This invention relates to systems for simulating and evaluating the wedge flow characteristics of mixing paddles of differing predetermined configurations mixing differing viscous materials to determine ideal paddle configurations for a particular viscous material. More particularly the invention is concerned with the dynamic measurement and evaluation of the torque forces and bending moments applied to a mixing shaft via a paddle having a curvilinear profile surface arranged stationarily at a so-called dispersion angle relative to a rotating curvilinear barrel or container surface.
Heretofore, paddle shape has been determined in continuous mixers of the type disclosed in U.S. Pat. No. 3,195,868 to Loomans, for example, by trial and error in laboratory mixers which are small scale versions of the mixer to be built for a particular throughput of material. The paddle shapes available were frequently not the most efficient configuration for mixing a specific material.

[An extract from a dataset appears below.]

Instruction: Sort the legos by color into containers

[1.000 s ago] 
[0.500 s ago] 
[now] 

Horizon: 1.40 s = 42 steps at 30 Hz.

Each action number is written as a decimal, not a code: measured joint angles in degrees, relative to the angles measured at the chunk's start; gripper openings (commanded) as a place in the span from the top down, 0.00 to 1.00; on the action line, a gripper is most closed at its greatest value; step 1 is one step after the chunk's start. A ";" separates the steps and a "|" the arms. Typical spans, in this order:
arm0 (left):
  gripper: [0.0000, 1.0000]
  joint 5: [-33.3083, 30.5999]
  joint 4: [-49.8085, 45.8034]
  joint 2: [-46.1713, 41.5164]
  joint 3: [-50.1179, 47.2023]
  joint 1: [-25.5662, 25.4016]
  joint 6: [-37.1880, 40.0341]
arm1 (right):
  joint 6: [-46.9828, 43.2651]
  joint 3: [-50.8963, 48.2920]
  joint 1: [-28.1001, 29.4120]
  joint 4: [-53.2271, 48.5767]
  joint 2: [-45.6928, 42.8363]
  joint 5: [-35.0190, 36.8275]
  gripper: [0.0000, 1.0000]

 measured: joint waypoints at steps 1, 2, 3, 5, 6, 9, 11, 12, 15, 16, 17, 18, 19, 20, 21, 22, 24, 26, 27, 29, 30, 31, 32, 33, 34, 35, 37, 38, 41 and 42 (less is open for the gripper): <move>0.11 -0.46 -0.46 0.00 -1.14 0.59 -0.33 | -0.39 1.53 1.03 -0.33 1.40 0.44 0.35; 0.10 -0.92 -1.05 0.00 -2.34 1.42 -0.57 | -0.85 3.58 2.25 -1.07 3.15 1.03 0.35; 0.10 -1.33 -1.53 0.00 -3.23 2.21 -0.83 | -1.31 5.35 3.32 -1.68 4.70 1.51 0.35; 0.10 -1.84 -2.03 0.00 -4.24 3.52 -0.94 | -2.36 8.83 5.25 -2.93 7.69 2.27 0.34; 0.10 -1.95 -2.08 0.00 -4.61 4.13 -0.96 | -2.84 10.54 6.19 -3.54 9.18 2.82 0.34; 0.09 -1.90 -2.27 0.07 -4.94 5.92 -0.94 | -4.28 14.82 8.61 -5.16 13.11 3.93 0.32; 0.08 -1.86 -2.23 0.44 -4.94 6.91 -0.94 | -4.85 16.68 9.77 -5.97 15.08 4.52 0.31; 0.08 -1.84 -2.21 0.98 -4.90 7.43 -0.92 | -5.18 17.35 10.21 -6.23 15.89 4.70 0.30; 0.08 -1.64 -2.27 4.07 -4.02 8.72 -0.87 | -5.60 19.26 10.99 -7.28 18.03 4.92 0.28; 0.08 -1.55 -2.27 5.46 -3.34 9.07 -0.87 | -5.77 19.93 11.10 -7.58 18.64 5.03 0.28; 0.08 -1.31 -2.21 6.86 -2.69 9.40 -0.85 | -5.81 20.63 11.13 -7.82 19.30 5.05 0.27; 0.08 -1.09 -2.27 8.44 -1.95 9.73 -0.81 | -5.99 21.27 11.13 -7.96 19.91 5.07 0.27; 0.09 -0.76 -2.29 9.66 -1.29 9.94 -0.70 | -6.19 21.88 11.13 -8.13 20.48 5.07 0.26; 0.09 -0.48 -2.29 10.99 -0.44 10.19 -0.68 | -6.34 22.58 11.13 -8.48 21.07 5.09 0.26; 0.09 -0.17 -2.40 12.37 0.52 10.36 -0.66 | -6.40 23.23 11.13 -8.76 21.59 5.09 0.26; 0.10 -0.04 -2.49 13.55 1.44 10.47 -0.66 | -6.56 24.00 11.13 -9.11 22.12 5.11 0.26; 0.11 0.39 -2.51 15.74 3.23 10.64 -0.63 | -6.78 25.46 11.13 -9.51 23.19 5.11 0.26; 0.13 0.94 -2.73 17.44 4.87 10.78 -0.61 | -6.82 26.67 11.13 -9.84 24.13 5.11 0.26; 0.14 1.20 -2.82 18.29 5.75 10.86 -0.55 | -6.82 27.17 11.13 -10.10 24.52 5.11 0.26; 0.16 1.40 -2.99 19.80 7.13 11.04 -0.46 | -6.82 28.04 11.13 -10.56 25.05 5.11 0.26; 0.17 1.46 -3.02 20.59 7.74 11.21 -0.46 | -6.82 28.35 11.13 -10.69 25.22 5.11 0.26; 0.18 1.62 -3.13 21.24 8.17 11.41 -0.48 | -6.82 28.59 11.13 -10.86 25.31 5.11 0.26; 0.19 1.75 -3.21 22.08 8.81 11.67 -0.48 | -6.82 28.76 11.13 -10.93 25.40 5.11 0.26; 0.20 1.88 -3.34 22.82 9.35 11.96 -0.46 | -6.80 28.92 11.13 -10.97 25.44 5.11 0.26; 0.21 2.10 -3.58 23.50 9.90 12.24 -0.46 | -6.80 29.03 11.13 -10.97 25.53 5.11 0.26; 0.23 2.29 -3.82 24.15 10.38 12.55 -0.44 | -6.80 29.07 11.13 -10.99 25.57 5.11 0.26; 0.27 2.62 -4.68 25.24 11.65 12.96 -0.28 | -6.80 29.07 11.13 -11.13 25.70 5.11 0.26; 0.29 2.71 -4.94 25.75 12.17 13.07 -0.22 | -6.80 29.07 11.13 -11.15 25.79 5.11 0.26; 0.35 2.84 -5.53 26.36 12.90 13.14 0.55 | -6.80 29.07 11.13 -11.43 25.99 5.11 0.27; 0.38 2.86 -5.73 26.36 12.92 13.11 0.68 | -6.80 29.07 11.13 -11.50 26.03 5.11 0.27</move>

In the mixing systems which are available in the marketplace for mixing, blending and reacting materials in a continuous manner, the most efficient, for a wide variety of materials, are those of the co-generative type described in the aforementioned U.S. patent, wherein the mixer paddles are revolved in radially co-wiping relationship on twin mixer shafts which rotate at the same speed and in the same direction in a figure eight-shaped, stationary barrel chamber.
We have determined that the forces which are generated within such mixers are also generated when the paddle is maintained in a given stationary position within a revolving cylindrical bowl containing the viscous material.